Но Совет Равновесия, решив, что мастеров в Прилучье и так слишком много, закрыл бесплатные школы. Плата за учёбу была высока, и скопленных денег матушке хватило лишь на два толстых, изрядно потрёпанных учебника.
Оставалась одна надежда – осенью, на празднике урожая, показать свои знания и смекалку в Испытании Семи Башен. Десяти лучшим соискателям, десяти счастливчикам, Городское собрание позволит постигать науки за счёт казны.
Ланек зачитал учебники до дыр, часами крутился у мастерских, подглядывая за работой умельцев, иногда выполнял мелкие поручения. Если бы только позволили, он и сам в мгновение ока разобрал и собрал бы музыкальную шкатулку или каминные часы. Но такое даже не каждому ученику доверяли.
Матушка не мешала, старалась справляться с хозяйством сама. Ходила в лес за травами и кореньями и возвращалась с полным мешком за плечами. Вечерами сидела у очага, перетирая в ступках порошки из коры, трав и семян. Гильдия аптекарей исправно платила ей за всё это, хоть и не слишком щедро. Как она радовалась: к осени удастся скопить денег на новую одёжку Ланеку, чтобы не выглядел на испытании деревенским оборванцем!

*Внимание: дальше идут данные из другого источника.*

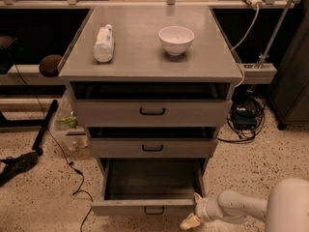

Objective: Open bottom drawer

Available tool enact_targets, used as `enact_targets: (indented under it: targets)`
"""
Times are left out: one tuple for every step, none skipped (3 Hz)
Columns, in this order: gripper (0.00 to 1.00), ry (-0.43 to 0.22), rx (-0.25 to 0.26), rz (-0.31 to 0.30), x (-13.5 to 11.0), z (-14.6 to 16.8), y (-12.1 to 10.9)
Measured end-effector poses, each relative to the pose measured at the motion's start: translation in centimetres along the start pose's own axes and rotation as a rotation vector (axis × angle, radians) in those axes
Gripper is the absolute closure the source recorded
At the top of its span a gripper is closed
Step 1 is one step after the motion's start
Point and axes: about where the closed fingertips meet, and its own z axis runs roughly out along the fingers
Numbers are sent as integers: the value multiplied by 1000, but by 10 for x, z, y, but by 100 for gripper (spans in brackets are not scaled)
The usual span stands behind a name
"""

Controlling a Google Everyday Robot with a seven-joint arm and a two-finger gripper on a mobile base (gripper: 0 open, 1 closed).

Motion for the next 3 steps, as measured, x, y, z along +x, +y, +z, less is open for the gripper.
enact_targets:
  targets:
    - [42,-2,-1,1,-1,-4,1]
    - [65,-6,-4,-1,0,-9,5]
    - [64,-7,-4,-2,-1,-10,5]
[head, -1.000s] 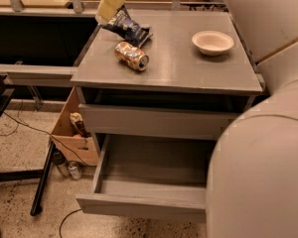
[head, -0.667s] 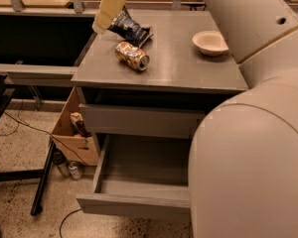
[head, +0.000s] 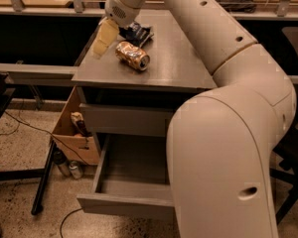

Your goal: Place orange can into middle drawer

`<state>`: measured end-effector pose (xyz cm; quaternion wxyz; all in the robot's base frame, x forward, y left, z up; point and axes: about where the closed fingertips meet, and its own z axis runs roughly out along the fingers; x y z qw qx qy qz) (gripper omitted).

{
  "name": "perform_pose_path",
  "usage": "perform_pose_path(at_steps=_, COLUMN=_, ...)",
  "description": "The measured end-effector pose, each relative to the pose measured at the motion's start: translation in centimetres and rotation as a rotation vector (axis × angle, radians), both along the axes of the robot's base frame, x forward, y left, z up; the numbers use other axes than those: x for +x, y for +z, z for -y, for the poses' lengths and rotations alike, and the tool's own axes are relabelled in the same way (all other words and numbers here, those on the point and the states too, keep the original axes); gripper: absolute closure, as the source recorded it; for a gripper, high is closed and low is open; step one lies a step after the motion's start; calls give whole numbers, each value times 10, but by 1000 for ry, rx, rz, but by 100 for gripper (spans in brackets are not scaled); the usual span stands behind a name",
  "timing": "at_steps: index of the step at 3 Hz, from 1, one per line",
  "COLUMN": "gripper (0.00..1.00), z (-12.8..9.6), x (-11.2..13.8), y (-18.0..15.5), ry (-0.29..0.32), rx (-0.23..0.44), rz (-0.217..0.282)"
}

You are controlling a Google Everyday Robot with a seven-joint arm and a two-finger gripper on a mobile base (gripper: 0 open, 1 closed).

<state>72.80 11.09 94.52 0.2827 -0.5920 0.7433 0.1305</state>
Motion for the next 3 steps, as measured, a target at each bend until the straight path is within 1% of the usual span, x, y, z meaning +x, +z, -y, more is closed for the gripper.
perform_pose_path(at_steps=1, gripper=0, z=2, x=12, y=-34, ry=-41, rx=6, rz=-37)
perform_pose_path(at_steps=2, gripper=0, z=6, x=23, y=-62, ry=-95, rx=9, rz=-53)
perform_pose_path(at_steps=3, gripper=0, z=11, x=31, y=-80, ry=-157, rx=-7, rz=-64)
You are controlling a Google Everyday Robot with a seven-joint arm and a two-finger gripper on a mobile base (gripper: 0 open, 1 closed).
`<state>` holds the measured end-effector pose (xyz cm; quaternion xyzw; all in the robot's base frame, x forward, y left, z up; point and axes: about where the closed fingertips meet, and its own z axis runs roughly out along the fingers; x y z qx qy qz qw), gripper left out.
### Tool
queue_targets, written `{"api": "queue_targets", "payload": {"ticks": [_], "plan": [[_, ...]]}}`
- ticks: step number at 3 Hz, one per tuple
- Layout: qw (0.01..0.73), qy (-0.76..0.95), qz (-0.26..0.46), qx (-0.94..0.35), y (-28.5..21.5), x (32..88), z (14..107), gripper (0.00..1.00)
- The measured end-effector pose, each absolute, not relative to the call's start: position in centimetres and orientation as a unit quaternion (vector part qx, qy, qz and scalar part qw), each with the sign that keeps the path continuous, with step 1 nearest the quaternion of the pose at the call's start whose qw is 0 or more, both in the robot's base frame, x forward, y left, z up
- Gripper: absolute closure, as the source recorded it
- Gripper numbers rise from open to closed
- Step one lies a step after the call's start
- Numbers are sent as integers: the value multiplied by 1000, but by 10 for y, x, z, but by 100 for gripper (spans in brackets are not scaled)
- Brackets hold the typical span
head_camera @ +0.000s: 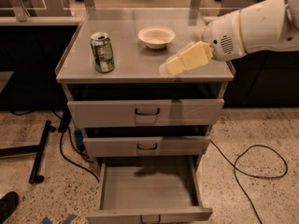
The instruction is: Place green can into bottom drawer
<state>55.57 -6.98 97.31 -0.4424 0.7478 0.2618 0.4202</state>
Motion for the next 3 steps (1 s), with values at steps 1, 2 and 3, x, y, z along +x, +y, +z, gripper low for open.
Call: {"api": "queue_targets", "payload": {"ticks": [1,2,3], "plan": [[457,748,255,-409,-44,607,961,0],[487,739,240,-398,-17,651,975,0],[498,733,232,-401,14,679,984,0]]}}
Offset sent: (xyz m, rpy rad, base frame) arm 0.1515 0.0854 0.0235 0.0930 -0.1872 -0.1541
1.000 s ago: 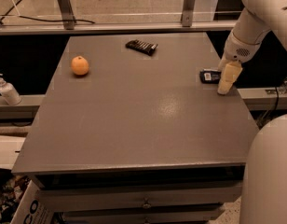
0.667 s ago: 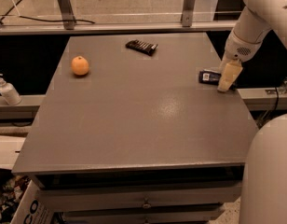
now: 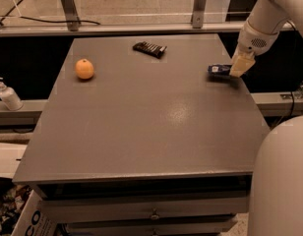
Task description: Move rxbar blueberry near orange
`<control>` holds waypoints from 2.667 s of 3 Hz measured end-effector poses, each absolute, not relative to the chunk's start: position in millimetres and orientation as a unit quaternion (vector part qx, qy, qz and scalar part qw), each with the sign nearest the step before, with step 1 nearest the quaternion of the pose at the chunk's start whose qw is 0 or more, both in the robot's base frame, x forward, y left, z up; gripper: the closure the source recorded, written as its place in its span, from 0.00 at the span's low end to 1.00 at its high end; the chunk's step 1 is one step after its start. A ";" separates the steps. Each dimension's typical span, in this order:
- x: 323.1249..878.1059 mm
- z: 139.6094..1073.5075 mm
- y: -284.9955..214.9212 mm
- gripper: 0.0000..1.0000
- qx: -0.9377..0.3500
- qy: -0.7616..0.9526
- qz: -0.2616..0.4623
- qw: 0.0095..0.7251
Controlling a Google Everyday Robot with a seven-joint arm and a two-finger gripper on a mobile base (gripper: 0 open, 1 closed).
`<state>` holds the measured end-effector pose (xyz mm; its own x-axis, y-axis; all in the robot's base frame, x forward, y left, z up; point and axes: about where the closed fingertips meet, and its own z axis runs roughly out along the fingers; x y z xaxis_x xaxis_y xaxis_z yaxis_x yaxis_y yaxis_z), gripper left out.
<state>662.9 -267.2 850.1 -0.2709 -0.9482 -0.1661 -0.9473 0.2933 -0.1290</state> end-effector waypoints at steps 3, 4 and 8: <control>653.0 917.3 -170.4 1.00 -0.628 0.759 0.049 0.165; 642.3 920.4 -128.3 1.00 -0.649 0.737 0.074 0.173; 649.9 882.9 -22.0 1.00 -0.690 0.694 0.117 0.173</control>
Offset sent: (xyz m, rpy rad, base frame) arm -0.0215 0.0936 0.0886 0.1385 -0.0036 0.1025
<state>649.9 -22.0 882.9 0.0106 -0.9161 -0.4007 -0.9968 0.0219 -0.0765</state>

В разгар лета над Прилучьем пронёсся ледяной дождь. Матушка вернулась из леса насквозь промокшая и слегла. Не помогали самые редкие ягоды и коренья, которые она держала про запас. Знакомые аптекари только руками разводили.
Когда первые листья упали с веток, десятилетний сирота отправился вслед за тёткой на запад по Болотному тракту.
Ланек вспомнил белёные стены родного дома, круглую черепичную крышу, резеду и бархатцы под окном, пряный аромат гирлянд из трав и корешков. Шмыгнул носом.
Два года в придорожной корчме слились в серый, бесконечный поток дней, таких же блёклых, как окрестные заросли и топкие луга. Вечная монотонная работа, сырость, ругань, затрещины и скука. Тётя Алия не возвращалась. Может, она вообще забыла о нём?
Даже Башня механиков в памяти поблёкла и затуманилась.
«Лишь бы Дарен согласился, лишь бы не прогнал, когда попадём в Гунт, а я уж постараюсь, покажу ему всё, что умею. Обещал матушке, что стану мастером, – и стану!»
Лес кончился, теперь дорожная насыпь заметно возвышалась над трясиной и грязи сильно поубавилось. Заросли краснотала по обочинам поредели, влажная дымка сползла с дороги, сквозь прорехи в тучах подмигивали звёзды, отражаясь в бесчисленных зеркальцах-лужах. Даже дышать стало легче, тяжёлый болотный дух остался внизу.
– Вот и застава. Тут до утра переждём.
Дарен остановился, вынул из зубов трубку, выбил о голенище сапога и сунул куда-то за пазуху.